### Instructions for the task
What lines below mention the word "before"? Copy each one.

### Data extract

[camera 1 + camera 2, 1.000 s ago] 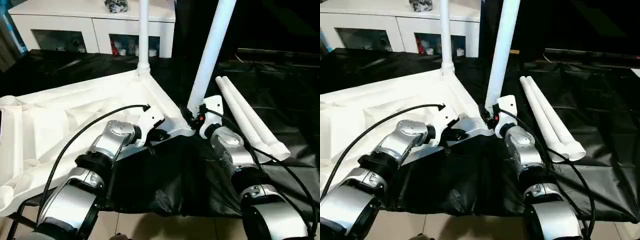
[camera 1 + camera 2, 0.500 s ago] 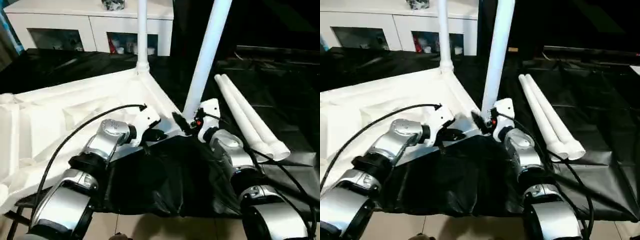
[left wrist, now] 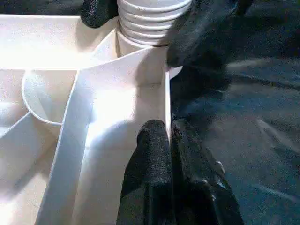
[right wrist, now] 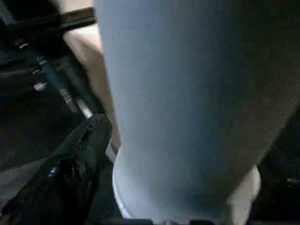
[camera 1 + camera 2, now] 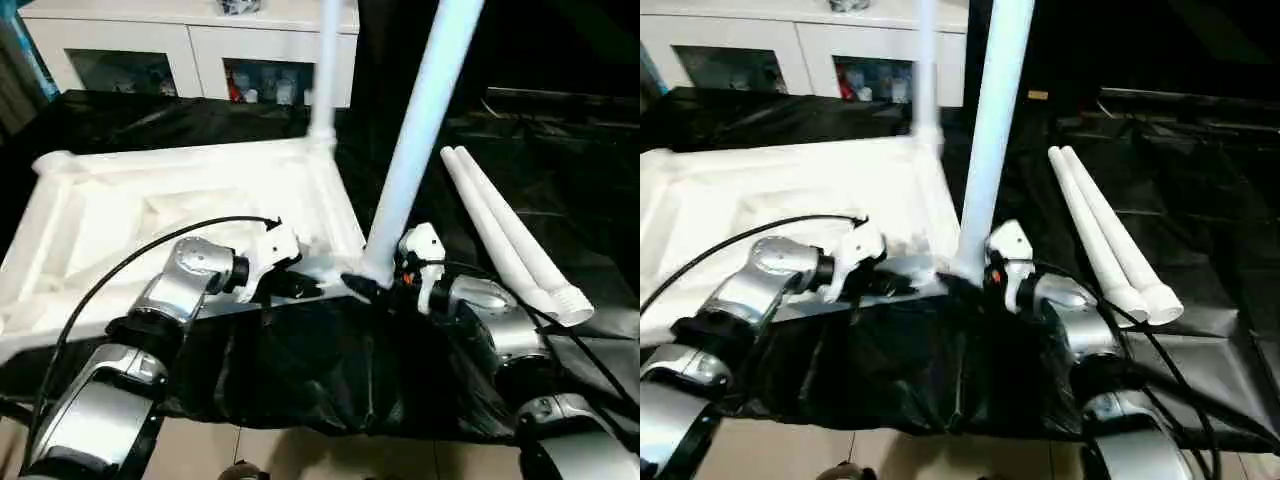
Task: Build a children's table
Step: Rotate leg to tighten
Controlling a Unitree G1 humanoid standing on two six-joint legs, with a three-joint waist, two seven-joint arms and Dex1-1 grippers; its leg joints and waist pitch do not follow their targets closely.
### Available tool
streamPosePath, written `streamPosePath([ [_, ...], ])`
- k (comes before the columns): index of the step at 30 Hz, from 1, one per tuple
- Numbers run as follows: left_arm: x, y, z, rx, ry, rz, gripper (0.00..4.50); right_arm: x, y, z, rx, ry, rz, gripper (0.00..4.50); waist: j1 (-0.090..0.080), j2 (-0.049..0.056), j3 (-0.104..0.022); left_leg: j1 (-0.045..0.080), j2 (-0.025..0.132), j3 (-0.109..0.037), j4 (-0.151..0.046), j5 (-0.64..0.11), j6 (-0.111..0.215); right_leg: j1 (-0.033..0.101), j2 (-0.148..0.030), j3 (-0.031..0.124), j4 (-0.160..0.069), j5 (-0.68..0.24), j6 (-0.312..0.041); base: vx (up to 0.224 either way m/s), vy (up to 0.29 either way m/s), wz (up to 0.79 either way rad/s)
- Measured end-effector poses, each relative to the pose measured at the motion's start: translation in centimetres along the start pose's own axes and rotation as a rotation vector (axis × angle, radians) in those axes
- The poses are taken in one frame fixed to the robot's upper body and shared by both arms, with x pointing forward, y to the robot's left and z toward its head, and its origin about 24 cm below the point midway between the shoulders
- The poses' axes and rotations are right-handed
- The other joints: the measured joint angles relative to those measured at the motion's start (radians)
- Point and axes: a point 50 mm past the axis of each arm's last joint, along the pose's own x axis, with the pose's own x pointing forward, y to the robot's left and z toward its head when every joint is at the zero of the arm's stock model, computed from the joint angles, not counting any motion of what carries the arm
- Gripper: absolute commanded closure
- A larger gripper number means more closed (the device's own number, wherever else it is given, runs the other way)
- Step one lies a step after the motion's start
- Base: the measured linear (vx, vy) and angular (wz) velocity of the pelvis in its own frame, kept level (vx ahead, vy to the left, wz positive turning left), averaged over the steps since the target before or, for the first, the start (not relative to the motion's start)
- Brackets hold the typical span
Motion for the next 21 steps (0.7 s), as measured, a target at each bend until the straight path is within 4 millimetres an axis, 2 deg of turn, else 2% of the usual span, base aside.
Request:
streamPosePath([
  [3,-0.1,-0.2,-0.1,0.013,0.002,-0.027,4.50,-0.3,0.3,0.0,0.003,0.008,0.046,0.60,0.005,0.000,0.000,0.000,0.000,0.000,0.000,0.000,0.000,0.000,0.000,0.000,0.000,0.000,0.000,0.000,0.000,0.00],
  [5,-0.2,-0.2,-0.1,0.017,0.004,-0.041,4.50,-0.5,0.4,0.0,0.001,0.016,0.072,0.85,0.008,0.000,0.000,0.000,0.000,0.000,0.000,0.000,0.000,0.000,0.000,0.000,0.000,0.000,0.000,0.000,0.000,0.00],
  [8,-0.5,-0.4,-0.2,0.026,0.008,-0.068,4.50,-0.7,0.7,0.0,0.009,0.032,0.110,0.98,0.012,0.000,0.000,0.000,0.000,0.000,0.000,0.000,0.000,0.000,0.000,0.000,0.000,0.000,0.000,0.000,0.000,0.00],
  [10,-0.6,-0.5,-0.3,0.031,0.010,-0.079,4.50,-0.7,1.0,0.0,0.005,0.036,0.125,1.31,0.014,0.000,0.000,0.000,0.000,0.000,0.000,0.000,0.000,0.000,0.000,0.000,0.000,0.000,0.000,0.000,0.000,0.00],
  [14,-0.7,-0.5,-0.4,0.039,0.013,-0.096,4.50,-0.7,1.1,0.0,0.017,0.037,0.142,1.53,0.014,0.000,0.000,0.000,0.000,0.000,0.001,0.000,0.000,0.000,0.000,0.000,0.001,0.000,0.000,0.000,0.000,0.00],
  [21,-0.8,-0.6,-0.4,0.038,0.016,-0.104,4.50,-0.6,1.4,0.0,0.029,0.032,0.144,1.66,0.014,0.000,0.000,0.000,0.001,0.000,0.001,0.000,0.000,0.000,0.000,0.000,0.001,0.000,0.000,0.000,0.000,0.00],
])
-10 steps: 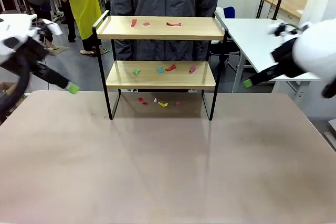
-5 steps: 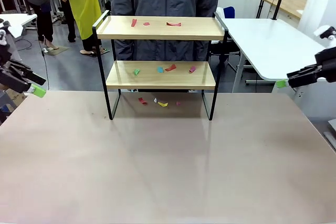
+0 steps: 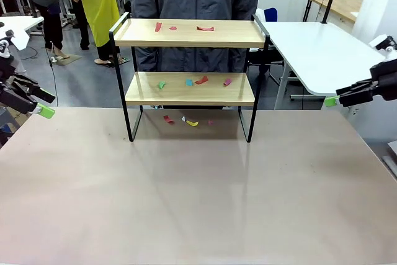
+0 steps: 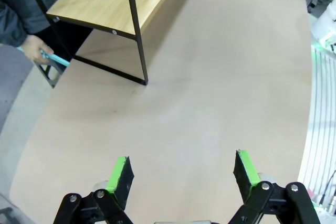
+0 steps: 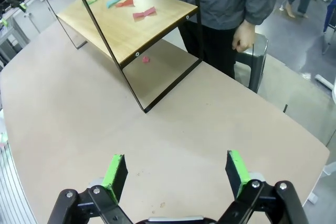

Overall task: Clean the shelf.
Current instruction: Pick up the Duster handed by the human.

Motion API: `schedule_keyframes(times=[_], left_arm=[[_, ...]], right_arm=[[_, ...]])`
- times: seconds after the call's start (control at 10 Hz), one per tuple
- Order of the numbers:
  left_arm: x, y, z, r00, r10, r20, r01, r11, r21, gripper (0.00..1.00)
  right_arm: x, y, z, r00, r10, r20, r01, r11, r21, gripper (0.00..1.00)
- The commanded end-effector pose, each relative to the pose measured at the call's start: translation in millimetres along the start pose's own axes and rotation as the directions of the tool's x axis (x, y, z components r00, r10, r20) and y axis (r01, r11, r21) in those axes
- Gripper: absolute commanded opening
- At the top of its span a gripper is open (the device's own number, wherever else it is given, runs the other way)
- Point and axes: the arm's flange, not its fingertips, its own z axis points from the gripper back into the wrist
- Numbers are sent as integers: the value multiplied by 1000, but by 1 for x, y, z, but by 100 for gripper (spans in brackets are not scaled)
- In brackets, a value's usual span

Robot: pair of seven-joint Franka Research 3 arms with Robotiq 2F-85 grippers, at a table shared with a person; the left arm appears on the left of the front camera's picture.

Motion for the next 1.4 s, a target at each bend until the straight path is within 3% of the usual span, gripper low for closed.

### Expected answer
- k (comes before the columns): index of the step at 30 Hz, from 1, one per tuple
- Base: the measured linear (vx, vy) and angular (wz) velocity of the pelvis in its own frame, kept level (vx ahead, vy to the left, wz positive turning left), averaged over the steps since the target before or, for the first, the start (not relative to the motion's start)

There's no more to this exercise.